Key requirements include:
Sustainability reporting in line with CSRD concepts and ESRS standards, as implemented into Norwegian law via Accounting Act amendments.
Expanded scope and phased rollout: the earliest application applies to large public-interest entities (including many listed entities and financial institutions) above certain thresholds, with later phases extending coverage.
Regulatory supervision of financial reporting, including preparedness for sustainability reporting enforcement.
Important Deadlines
Norway-specific entry into force and phase-in are reflected in Norwegian legal updates and EU timeline references:
1 November 2024: Amendments implementing CSRD entered into force in Norway (reported by multiple legal summaries).

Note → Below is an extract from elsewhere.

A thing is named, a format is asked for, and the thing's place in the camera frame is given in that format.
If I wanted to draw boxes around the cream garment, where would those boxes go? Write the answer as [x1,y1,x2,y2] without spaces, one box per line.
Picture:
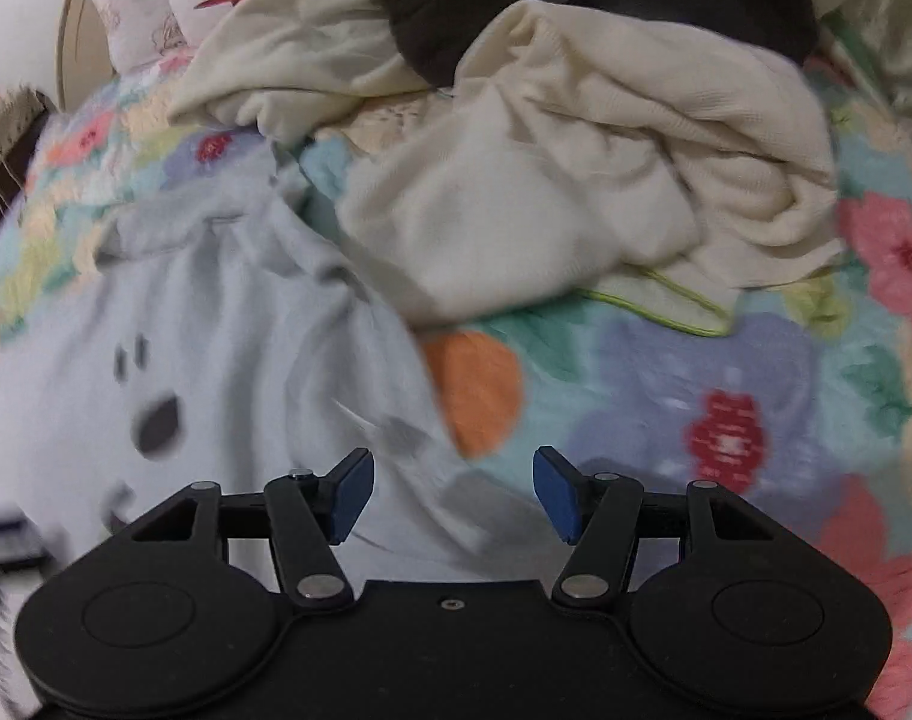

FY 2024 reporting published in 2025: First wave referenced for large public-interest entities above thresholds (Norway summaries) and consistent with EU CSRD first application year for first-wave entities.
Subsequent phases extend to additional large companies and later to listed SMEs under the CSRD rollout approach.
Current Status
The CSRD-based rules are in force in Norway, and enforcement authorities have been preparing regulatory follow-up as the reporting regime scales.
Penalties for Non-Compliance
Consequences can include supervisory enforcement actions for deficient reporting. Financial reporting enforcement is within the mandate of Norway’s Financial Supervisory Authority for listed entities’ reporting.
Exposure can include reputational risk, restatements, and potential liability where reporting is materially misleading.
Examples of Known Violations
As sustainability reporting is newly expanded, “known violations” are most commonly seen as supervisory findings and deficiencies identified during reporting enforcement rather than high-profile criminal cases.